When the sequel opens, Julie is lying in bed, back at her parents’ immaculately appointed country home. She’s still in mourning and still seeking refuge with her father, William (James Spencer Ashworth), and her mother, Rosalind (a brilliant Tilda Swinton, Swinton Byrne’s real mother). They’re slightly baffled by their daughter’s life but are kind, gentle and unflaggingly supportive. Back in her own world, Julie hangs out with her friends, spends time on other people’s film shoots and works on her grad project. She also tries to make sense of Anthony, his life and death, and the churning, complex feelings that he left in his wake. She misses the intimacy of the man she calls a “mysterious leader.”

“Part II” misses him, too — specifically it misses Burke’s charisma and talent, which worked with Swinton Byrne’s awkward hesitancy in the first film, creating a friction that suited the dynamics of their characters’ relationship. Swinton Byrne presents a likable, sympathetic figure (you’re certainly drawn to the character), and has a jutting, sculptural face that demands your attention. But she isn’t skilled enough to create a persuasive inner life for Julie, and because Hogg avoids scripted exposition, her actress can’t lean on the dialogue to help fill in the blanks. Julie’s uncertainty, her doubts and mistakes are crucial to “Souvenir Part II,” but Swinton Byrne’s wan performance is an uninteresting placeholder for an idea.

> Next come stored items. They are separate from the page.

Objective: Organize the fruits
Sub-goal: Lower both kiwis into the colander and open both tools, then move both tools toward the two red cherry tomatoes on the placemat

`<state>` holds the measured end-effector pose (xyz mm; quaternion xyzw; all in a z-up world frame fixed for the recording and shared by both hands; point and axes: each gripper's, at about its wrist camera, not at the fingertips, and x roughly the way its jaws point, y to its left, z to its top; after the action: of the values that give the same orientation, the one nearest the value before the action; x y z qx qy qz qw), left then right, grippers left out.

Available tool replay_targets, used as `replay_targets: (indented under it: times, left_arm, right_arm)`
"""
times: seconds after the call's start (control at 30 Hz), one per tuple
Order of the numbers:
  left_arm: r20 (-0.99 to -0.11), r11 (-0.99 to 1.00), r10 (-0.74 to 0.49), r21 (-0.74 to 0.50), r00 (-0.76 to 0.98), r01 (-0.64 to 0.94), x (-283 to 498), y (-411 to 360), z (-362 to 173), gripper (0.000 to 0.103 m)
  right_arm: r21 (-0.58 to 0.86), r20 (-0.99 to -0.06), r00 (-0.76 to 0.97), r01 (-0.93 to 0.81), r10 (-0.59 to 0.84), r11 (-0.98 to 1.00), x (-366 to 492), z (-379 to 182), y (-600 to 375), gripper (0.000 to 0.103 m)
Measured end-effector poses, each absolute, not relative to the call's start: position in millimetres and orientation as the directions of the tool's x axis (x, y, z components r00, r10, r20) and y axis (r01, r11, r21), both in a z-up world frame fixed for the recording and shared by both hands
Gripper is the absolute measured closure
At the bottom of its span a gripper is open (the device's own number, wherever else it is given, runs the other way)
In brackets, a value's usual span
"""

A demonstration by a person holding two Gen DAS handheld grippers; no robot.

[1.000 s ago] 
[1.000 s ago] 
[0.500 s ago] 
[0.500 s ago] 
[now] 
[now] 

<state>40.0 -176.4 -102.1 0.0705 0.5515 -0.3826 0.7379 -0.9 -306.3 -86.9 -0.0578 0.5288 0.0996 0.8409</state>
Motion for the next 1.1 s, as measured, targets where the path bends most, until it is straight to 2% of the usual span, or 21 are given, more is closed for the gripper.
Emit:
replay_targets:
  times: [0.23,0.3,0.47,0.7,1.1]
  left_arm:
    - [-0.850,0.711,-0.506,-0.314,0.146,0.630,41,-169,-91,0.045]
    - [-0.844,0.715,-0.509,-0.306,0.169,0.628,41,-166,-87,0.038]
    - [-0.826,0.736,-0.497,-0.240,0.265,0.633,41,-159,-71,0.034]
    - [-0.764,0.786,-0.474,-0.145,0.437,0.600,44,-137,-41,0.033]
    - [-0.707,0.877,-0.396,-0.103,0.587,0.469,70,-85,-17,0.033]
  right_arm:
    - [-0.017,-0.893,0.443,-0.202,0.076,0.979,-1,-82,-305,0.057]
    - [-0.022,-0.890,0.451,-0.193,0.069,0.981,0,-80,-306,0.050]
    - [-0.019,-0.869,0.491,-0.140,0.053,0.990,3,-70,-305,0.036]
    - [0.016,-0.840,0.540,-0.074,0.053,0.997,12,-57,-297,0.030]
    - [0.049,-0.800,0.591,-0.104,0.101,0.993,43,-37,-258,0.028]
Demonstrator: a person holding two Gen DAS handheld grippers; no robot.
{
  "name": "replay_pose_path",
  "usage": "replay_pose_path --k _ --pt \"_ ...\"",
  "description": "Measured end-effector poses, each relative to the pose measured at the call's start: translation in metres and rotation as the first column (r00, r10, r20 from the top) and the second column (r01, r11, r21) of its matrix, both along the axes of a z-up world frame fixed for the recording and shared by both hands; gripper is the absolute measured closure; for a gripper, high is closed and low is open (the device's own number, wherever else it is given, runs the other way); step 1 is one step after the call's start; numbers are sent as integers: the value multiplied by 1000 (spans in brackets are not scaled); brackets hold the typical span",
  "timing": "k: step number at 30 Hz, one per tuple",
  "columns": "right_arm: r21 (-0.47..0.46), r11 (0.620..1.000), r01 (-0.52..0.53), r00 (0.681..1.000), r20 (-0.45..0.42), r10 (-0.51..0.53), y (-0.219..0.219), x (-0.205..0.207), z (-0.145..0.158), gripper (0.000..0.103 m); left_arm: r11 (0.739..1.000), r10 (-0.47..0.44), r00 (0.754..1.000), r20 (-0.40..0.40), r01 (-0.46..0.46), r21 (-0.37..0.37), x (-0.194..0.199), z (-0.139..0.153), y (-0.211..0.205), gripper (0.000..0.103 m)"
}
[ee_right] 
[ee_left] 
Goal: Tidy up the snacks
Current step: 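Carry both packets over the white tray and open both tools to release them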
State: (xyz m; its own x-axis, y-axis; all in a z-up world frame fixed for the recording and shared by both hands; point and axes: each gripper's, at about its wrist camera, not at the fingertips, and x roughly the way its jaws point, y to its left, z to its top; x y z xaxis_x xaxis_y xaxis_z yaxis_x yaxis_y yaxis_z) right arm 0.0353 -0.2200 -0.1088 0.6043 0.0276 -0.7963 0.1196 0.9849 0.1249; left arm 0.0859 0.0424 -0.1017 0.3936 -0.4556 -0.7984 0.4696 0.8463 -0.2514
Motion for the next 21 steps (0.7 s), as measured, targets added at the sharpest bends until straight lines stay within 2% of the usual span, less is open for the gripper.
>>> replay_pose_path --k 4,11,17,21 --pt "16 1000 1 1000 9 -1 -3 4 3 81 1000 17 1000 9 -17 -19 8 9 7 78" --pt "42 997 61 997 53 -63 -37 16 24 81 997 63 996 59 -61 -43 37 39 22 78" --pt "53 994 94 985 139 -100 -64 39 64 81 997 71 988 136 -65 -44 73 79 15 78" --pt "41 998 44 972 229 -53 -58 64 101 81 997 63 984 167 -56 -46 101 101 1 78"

Eventually and with much stumbling, Julie’s grad film comes into focus; she begins shooting it, basing it on her relationship with Anthony. Embracing a rigorous fidelity to her past, she builds an exact replica of her flat and dresses the male lead in Anthony’s housecoat. Movies about moviemaking are rarely as interesting as their makers think, but Julie’s process does illuminate the character and Hogg’s autobiographical intentions. Julie frets, worries, changes her mind, confusing her actors and (understandably) infuriating her cinematographer. But all of these efforts go on far too long and Julie wears out your patience, as does Hogg’s emphasis on this belabored interlude.

Even so, Hogg’s filmmaking presents its own forceful draw and is the reason I watched “Souvenir Part II” again. The second time, I paid closer attention to Julie’s grad film, a fantastical dream of a movie that is a very serious, amusingly arty pastiche of overwrought symbolism and cinematic allusions (“The Lady From Shanghai,” “The Red Shoes”). It’s poignantly terrible, but its badness is immaterial to Hogg’s project. Julie has tapped everything that she has — her images and experiences, her being, seeing, feeling — and in doing so she’s irrevocably blurred the divide between life and art. She lived, made her movie, and will keep on doing both in all the Joanna Hogg movies to come.

The Souvenir Part II
Rated R for language and adult sexuality. Running time: 1 hour 46 minutes. In theaters.